On March 4, 2011, a patient with a history of mental illness locked herself and a nurse inside the emergency room at the Veterans Affairs Department’s White River Junction Medical Center in Vermont. She held a scalpel to the nurse’s neck before being disarmed by VA police, according to court documents.
On Jan. 12, Jennifer Beidler pled guilty to felony assault and was sentenced to two years of supervised release, according to the U.S. Attorney for the District of Vermont.
VA leads all agencies in workplace violence, with 23 percent of employees saying they witnessed at least one act of violence at work over a two-year period, according to the newly released results of a Merit Systems Protection Board survey.
Governmentwide, roughly 13 percent of employees say they have witnessed workplace violence in the two years between 2008 and 2010, according to the survey.
The survey was conducted in 2010 and generated responses from 42,000 federal employees at 30 agencies. But MSPB only released the results last week as part of a study on federal workplace violence.
The latest national survey on workplace violence was done by the Bureau of Labor Statistics in 2005. In that, 5 percent of private-sector employees said they witnessed at least one violent incident in their workplace in the last 12 months. For state government employees, the figure was 32 percent, and for local government employees, 15 percent.
The MSPB study is significant because so few are done on federal workplace violence in particular, but also because the findings may surprise many that workplace violence is as prevalent as it is in the federal government.
One of the more surprising findings was the source of the violence — about 54 percent of incidents witnessed governmentwide were caused by current or former co-workers.
“The results of our survey of federal employees indicate that when an incident of physical assault, threat of assault, harassment, intimidation or bullying occurs in a federal workplace, it is most likely caused by current or former Federal employees rather than customers, criminals or those who have a personal relationship with an employee,” MSPB Chairman Susan Grundmann said in a letter to Congress and the administration that accompanied the new report.
She said agencies should make sure their violence-prevention programs address violence caused by co-workers.
In this respect, VA bucks the governmentwide trend: 54 percent of violent incidents witnessed were committed by customers and visitors, while 33 percent were by employees, according to MSPB. Governmentwide, the percentage of violent incidents committed by customers and visitors is far less, about 34 percent.
The remaining 12 percent of workplace violence incidents were committed by relatives of federal employees or by criminals, according to the report.
The report estimates that a quarter of all incidents cited resulted in either injury or property damage, although it did not attempt to tally individual incidents.
According to federal employees and organizations, federal workplace policies and procedures are not up to the task of addressing violence committed by co-workers.
One Interior Department employee, who did not want to be identified for fear of retribution, said a co-worker yelled at him and has treated others abusively, but management has made no effort to discipline him. He said his managers thought the burden of proof was too high to initiate the disciplinary process, and he was told to just keep his distance.

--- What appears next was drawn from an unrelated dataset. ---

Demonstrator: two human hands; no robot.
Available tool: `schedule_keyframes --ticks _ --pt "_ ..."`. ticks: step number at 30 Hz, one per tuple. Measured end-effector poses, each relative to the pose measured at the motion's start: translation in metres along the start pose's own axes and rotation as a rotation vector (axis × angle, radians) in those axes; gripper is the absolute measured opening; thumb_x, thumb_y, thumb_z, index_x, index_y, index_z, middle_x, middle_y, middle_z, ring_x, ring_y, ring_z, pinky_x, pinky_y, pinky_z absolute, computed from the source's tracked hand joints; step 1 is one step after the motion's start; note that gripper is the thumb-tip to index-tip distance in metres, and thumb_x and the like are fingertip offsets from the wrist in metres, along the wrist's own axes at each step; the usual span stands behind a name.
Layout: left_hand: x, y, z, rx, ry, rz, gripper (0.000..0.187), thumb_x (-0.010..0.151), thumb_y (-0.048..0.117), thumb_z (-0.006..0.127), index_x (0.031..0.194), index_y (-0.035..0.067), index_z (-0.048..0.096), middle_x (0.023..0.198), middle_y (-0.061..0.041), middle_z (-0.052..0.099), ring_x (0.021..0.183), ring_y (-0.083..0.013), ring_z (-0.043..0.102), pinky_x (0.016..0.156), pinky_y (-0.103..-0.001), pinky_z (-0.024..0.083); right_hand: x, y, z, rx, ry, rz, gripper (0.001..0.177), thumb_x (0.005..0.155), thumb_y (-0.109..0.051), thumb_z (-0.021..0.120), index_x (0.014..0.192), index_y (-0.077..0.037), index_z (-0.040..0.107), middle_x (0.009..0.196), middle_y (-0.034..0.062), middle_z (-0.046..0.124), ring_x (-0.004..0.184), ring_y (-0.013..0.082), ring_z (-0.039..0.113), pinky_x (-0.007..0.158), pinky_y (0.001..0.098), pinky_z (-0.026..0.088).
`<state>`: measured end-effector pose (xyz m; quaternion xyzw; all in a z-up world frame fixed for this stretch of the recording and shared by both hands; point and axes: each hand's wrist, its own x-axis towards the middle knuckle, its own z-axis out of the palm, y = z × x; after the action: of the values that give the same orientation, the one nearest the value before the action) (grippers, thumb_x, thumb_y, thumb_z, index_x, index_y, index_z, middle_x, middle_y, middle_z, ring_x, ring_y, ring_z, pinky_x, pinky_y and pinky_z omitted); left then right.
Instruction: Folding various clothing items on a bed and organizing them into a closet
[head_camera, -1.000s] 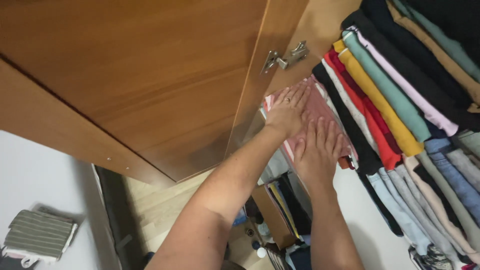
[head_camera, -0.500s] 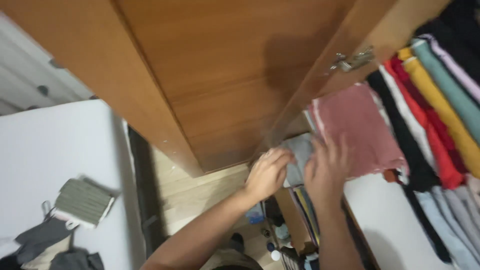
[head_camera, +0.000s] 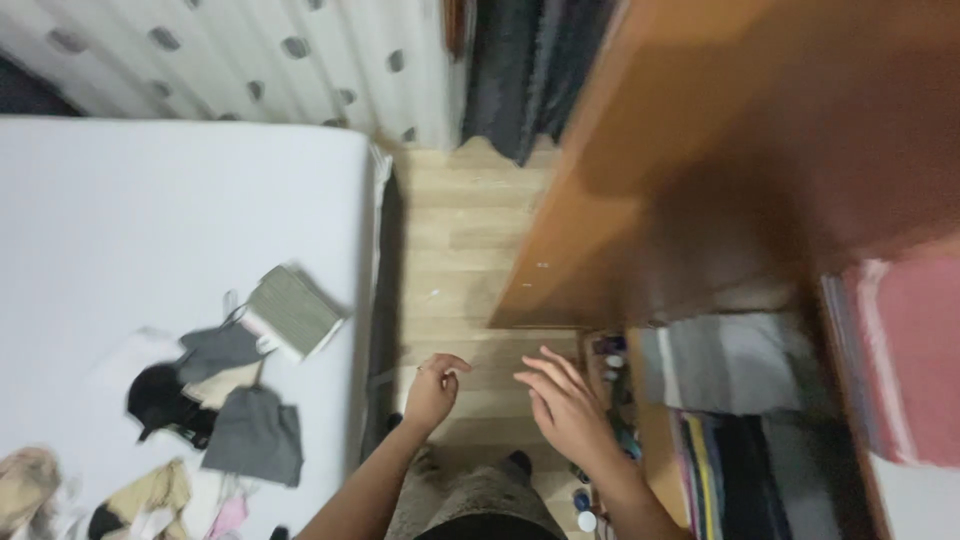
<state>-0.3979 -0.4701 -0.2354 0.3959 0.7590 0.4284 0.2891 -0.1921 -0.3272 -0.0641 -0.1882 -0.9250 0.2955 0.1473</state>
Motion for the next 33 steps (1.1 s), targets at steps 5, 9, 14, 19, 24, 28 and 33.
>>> schedule_keyframes --ticks 5,9,14,19,24,28,33 --pt "-0.009 -0.108 -0.046 -0.097 0.209 -0.556 0.043 0.081 0.008 0.044 0.098 0.027 0.078 0.110 0.006 0.075 0.095 -0.0176 0.068 0.086 -0.034 0.050 0.044 -0.024 0.044 0.071 -0.261 0.033 0.031 0.100 -0.012 0.052 0.124 -0.011 0.070 0.135 0.0036 0.066 0.139 0.0266 0.049 0.110 0.0462 0.043" --pt "-0.011 -0.236 -0.060 -0.217 0.374 -0.659 0.017 0.090 0.019 0.060 0.097 0.025 0.075 0.082 0.005 0.073 0.067 -0.0098 0.058 0.067 -0.030 0.048 0.075 -0.040 0.086 0.096 -0.373 -0.020 0.029 0.101 -0.016 0.050 0.123 -0.011 0.070 0.132 0.0044 0.068 0.134 0.0282 0.053 0.107 0.0473 0.046" --pt "-0.001 -0.277 -0.116 -0.122 0.371 -0.872 0.027 0.085 0.024 0.056 0.102 0.029 0.076 0.099 0.003 0.079 0.094 -0.0204 0.073 0.087 -0.038 0.053 0.111 -0.068 0.134 0.147 -0.609 0.177 0.031 0.101 -0.020 0.053 0.127 -0.019 0.070 0.139 -0.0012 0.065 0.141 0.0239 0.048 0.109 0.0473 0.045" --pt "0.055 -0.302 -0.150 0.052 0.132 -0.927 0.052 0.092 0.029 0.046 0.143 0.021 0.051 0.113 -0.007 0.077 0.112 -0.0397 0.066 0.093 -0.052 0.049 0.119 -0.053 0.197 0.170 -0.822 0.367 0.036 0.103 -0.023 0.051 0.135 -0.025 0.068 0.145 -0.0069 0.062 0.145 0.0193 0.045 0.116 0.0454 0.042" --pt "0.127 -0.256 -0.203 0.229 -0.123 -0.955 0.063 0.096 0.012 0.045 0.157 0.028 0.036 0.120 -0.016 0.068 0.105 -0.0387 0.066 0.079 -0.053 0.056 0.101 -0.023 0.250 0.097 -0.817 0.420 0.035 0.100 -0.028 0.055 0.132 -0.032 0.070 0.140 -0.0082 0.066 0.138 0.0183 0.053 0.117 0.0444 0.041" --pt "0.163 -0.280 -0.206 0.397 -0.286 -0.916 0.066 0.103 0.025 0.043 0.164 0.030 0.018 0.137 -0.012 0.060 0.123 -0.0362 0.059 0.093 -0.052 0.053 0.077 0.016 0.284 0.124 -0.944 0.444 0.041 0.103 -0.028 0.047 0.139 -0.036 0.064 0.150 -0.0120 0.056 0.145 0.0181 0.043 0.121 0.0461 0.036" --pt "0.168 -0.319 -0.203 0.598 -0.238 -0.795 0.040 0.104 0.040 0.041 0.137 0.018 0.047 0.130 -0.012 0.057 0.117 -0.0370 0.060 0.090 -0.054 0.049 0.068 0.012 0.294 0.147 -0.893 0.532 0.039 0.102 -0.033 0.047 0.135 -0.036 0.068 0.145 -0.0106 0.061 0.144 0.0177 0.046 0.116 0.0464 0.043"
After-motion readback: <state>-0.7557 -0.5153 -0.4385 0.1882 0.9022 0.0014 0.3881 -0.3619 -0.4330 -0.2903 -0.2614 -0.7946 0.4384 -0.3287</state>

“I have felt uncomfortable in my workplace ever since and now work behind a closed and locked door,” he said.
With the stress of budget cuts, the threat of furloughs, frozen pay scales and increased workloads, “we are left with a lot of tension which could ultimately create violent incidents in the workplace,” said Jon Adler, national president of the Federal Law Enforcement Officers Association.

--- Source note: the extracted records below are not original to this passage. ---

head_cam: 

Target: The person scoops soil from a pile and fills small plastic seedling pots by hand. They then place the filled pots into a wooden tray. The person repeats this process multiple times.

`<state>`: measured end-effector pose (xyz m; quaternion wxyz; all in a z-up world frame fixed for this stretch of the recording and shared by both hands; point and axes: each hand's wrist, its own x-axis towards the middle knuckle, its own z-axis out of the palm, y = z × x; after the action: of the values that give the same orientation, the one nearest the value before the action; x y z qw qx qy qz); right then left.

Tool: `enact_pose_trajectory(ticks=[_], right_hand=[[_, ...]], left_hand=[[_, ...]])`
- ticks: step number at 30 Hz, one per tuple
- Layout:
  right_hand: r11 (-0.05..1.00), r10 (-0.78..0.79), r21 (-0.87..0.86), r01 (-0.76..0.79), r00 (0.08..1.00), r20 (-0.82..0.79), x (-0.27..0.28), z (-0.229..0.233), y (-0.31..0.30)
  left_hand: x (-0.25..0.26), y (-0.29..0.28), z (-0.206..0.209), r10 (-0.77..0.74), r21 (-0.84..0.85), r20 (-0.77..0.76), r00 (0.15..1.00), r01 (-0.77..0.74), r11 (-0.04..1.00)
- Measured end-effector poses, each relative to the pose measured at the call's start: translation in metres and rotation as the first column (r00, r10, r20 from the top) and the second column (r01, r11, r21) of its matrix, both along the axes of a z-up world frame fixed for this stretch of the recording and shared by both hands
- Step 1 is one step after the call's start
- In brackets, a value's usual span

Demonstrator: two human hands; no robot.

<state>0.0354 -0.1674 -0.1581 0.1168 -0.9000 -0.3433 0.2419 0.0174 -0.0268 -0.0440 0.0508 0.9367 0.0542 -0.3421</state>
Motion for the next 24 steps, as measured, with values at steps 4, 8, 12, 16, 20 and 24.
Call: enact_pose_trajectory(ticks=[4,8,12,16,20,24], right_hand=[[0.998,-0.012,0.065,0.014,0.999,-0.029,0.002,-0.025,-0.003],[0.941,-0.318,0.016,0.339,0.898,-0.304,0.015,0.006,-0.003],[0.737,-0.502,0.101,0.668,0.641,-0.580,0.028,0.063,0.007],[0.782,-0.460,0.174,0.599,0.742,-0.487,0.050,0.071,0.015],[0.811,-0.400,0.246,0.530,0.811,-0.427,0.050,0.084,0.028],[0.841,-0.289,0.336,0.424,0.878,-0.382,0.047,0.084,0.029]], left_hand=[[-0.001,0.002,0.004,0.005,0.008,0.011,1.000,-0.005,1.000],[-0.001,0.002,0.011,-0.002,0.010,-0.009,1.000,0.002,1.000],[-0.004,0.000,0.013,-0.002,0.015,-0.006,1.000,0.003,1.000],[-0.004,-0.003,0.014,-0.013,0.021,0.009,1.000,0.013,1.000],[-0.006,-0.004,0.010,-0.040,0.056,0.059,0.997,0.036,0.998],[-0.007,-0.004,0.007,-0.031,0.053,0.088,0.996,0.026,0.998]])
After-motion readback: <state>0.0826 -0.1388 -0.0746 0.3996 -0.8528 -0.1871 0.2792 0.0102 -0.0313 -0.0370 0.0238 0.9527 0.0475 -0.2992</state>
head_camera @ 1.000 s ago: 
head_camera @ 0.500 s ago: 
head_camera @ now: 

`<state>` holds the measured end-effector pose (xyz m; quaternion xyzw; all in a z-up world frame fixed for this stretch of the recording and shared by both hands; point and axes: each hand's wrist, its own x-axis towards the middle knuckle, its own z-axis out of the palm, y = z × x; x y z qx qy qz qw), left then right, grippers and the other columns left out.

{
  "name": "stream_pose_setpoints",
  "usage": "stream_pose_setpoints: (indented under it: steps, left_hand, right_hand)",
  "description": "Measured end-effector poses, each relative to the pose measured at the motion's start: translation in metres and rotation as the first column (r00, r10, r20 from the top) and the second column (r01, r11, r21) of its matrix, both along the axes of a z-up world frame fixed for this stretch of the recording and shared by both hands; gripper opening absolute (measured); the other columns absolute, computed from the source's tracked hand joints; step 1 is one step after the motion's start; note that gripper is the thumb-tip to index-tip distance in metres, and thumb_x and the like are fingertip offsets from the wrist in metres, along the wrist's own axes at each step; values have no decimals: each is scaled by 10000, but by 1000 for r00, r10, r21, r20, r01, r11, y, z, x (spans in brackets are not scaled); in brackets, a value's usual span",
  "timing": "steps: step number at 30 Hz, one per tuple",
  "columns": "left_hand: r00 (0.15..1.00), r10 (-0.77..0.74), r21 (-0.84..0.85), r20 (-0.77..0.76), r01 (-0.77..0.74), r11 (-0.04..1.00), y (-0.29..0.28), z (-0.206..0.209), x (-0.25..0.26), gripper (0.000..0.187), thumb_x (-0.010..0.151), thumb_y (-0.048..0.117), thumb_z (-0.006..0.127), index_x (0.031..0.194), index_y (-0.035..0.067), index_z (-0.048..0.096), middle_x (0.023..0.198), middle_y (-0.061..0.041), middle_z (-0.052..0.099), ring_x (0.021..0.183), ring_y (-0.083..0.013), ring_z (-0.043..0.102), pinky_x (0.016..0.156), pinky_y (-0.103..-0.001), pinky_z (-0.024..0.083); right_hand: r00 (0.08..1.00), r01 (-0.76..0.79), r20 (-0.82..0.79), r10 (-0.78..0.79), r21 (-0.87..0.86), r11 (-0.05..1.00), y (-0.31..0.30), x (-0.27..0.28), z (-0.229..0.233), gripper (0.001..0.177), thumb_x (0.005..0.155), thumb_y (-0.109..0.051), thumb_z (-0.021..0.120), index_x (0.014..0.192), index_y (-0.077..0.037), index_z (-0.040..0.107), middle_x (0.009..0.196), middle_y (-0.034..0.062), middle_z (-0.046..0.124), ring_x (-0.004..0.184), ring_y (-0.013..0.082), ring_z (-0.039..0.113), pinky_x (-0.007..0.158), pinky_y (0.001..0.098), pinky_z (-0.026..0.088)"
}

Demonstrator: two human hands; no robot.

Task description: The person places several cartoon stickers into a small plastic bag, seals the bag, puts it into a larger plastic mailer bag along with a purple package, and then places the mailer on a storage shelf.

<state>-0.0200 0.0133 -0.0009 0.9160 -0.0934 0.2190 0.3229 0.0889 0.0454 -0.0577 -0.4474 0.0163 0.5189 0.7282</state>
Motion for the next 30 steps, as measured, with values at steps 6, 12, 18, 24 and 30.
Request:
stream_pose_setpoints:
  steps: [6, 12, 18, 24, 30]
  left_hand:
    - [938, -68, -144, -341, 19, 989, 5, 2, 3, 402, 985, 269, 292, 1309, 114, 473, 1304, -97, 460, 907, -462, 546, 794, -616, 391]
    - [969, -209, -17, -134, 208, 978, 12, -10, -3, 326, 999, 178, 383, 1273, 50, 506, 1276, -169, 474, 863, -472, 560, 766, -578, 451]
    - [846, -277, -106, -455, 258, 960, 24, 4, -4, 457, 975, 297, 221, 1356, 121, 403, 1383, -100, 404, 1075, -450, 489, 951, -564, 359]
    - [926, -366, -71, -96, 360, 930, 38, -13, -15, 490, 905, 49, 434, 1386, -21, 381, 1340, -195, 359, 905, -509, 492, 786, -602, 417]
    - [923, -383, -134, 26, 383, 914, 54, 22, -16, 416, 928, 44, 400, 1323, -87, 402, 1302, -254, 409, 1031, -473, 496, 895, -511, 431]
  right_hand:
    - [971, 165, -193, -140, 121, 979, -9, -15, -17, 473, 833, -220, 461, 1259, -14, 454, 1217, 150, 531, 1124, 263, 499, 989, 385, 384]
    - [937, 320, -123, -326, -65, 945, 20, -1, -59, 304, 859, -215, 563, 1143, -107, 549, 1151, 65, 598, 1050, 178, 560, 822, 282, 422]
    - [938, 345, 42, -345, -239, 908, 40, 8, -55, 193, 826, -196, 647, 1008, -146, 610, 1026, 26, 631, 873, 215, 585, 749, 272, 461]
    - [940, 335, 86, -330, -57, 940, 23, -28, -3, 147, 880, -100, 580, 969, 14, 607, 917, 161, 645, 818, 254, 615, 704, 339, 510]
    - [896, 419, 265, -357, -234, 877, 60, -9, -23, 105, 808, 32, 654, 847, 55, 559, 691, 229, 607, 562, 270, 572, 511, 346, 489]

“We may be seeing an epidemic of short fuses created by Congress’ inability to properly fund agencies and protect pay for federal law enforcement,” he said.
Law enforcement officers lack programs to help them cope with increased stress and workplace violence, Adler said. Law enforcement agencies should create peer groups where officers can talk out their problems and share their frustrations within a safe environment, he said.
Charletta McNeil, president of American Federation of Government Employees Union Local 32 at the Office of Personnel Management, agreed that agencies need to address workplace violence.
“I don’t think there are a lot of federal agencies with policies in place with real teeth,” she said.
OPM takes swift action to make sure employees feel safe, she said, but all agencies should revisit their policies to make sure violent or bullying employees are properly disciplined.
Georgia Thomas, vice president of diversity for Federally Employed Women, said employees and not just managers should be trained in conflict resolution to learn to defuse tense situations that could result in violence.
Employees have the expectation that they will be safe in the workplace and agencies need to do a better job of educating employees about workplace harassment and violence policies, she said.
VA spokeswoman Josephine Schuda said the department will not tolerate any kind of aggression. Its facilities are required to have procedures in place to prevent and respond to workplace violence.
“VA leaders consider all employee concerns as legitimate and take action to investigate the report and intercede to resolve the issue,” Schuda said.
The report recommends that agencies:
Establish programs that outline responsibilities to prevent or respond to workplace violence and ensure that agency components can work together if violence occurs.
Collect data on the prevalence and nature of violence in their organizations in order to develop more effective prevention programs. The data should include the type of violence as well as demographic information.
Bring together managers, supervisors and human resources officers to help foster a culture of openness and tolerance of people and ideas in order to reduce violence.